Scymnodes aciculatus

Scientific classification
- Kingdom: Animalia
- Phylum: Arthropoda
- Clade: Pancrustacea
- Class: Insecta
- Order: Coleoptera
- Suborder: Polyphaga
- Infraorder: Cucujiformia
- Family: Coccinellidae
- Genus: Scymnodes
- Species: S. aciculatus
- Binomial name: Scymnodes aciculatus Poorani & Ślipiński, 2009

= Scymnodes aciculatus =

- Genus: Scymnodes
- Species: aciculatus
- Authority: Poorani & Ślipiński, 2009

Species of beetle

Scymnodes aciculatus is a species of beetle of the family Coccinellidae. It is found in Australia (Queensland), Indonesia (Irian Jaya) and Papua New Guinea.

== Description ==
Adults reach a length of about 4.5-5 mm.
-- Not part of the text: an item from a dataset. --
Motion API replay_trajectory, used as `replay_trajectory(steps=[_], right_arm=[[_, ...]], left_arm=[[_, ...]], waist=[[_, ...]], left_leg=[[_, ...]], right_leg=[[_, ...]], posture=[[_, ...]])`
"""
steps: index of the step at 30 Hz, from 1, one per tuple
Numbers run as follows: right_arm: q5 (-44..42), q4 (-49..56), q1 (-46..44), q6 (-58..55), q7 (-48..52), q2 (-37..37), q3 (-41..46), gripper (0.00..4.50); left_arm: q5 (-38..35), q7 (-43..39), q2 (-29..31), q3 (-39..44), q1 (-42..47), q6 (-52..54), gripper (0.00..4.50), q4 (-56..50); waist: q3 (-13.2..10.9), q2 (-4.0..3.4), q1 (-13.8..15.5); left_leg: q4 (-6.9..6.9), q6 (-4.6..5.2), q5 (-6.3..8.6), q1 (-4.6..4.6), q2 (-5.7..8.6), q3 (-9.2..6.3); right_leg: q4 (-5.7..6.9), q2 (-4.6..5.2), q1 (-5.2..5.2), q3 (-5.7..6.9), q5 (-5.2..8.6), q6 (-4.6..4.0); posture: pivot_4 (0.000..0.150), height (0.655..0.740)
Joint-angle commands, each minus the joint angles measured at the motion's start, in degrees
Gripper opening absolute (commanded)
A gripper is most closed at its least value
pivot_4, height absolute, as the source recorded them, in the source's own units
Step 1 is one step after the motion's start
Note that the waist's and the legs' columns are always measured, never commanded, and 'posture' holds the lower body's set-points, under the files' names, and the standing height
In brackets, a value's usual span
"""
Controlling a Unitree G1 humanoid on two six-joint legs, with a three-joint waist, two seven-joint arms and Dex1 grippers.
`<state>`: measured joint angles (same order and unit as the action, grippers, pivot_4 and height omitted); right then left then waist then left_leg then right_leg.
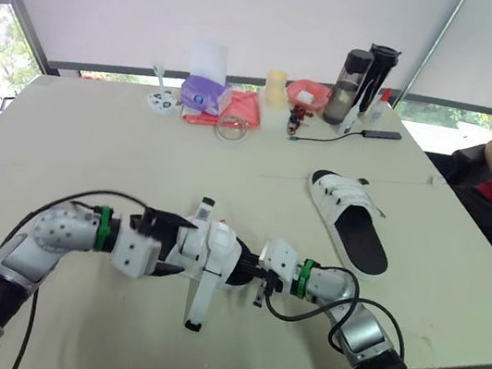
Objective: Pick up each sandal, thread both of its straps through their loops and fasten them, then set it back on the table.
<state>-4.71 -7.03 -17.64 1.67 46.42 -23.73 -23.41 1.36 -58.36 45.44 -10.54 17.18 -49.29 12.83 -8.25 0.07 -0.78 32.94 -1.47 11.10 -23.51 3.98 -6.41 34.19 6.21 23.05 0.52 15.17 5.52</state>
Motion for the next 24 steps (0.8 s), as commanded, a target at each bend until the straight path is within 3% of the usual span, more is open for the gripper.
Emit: replay_trajectory(steps=[1, 5, 8, 24], right_arm=[[6.47, -12.04, 3.73, -5.30, -1.48, -2.22, -2.19, 0.00], [6.48, -12.02, 3.57, -5.34, -1.23, -2.20, -2.33, 0.00], [6.51, -12.08, 3.39, -5.42, -1.26, -2.12, -2.38, 0.00], [6.18, -11.10, 3.78, -6.15, -1.09, -2.72, -2.08, 0.00]], left_arm=[[6.59, 7.00, -2.18, 2.55, 1.38, -21.52, 4.21, 6.45], [15.28, 12.37, -5.50, 5.42, 3.31, -36.65, 4.21, 11.71], [19.88, 14.99, -7.43, 6.11, 2.90, -42.18, 4.21, 13.92], [42.12, 32.07, -7.51, 5.92, -1.16, -43.21, 4.21, 11.15]], waist=[[0.01, 0.04, 0.04], [0.03, 0.08, 0.07], [0.07, 0.10, 0.02], [0.17, 0.18, 0.15]], left_leg=[[0.00, 0.00, 0.00, 0.00, 0.00, 0.00], [0.00, 0.00, 0.00, 0.04, 0.00, 0.02], [0.00, 0.00, 0.00, 0.14, 0.01, 0.05], [0.01, 0.00, 0.00, 0.44, 0.02, 0.01]], right_leg=[[0.01, 0.00, 0.00, 0.00, 0.00, 0.00], [0.04, 0.00, -0.03, 0.01, 0.00, 0.01], [0.09, 0.00, -0.11, 0.02, -0.01, 0.02], [0.20, 0.02, -0.54, 0.16, -0.16, 0.31]], posture=[[0.150, 0.7400], [0.150, 0.7400], [0.150, 0.7400], [0.150, 0.7400]])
They have an elongate oval, strongly convex body. The head is yellowish-testaceous and the pronotum is yellowish with a black marking. The scutellum is black and the elytra are black, with an apical area yellowish-testaceous. The ventral surface is dark reddish brown, but the antennae are yellowish brown to testaceous.

== Etymology ==
The species name refers to the long, needle-like apex of the penis of male genitalia.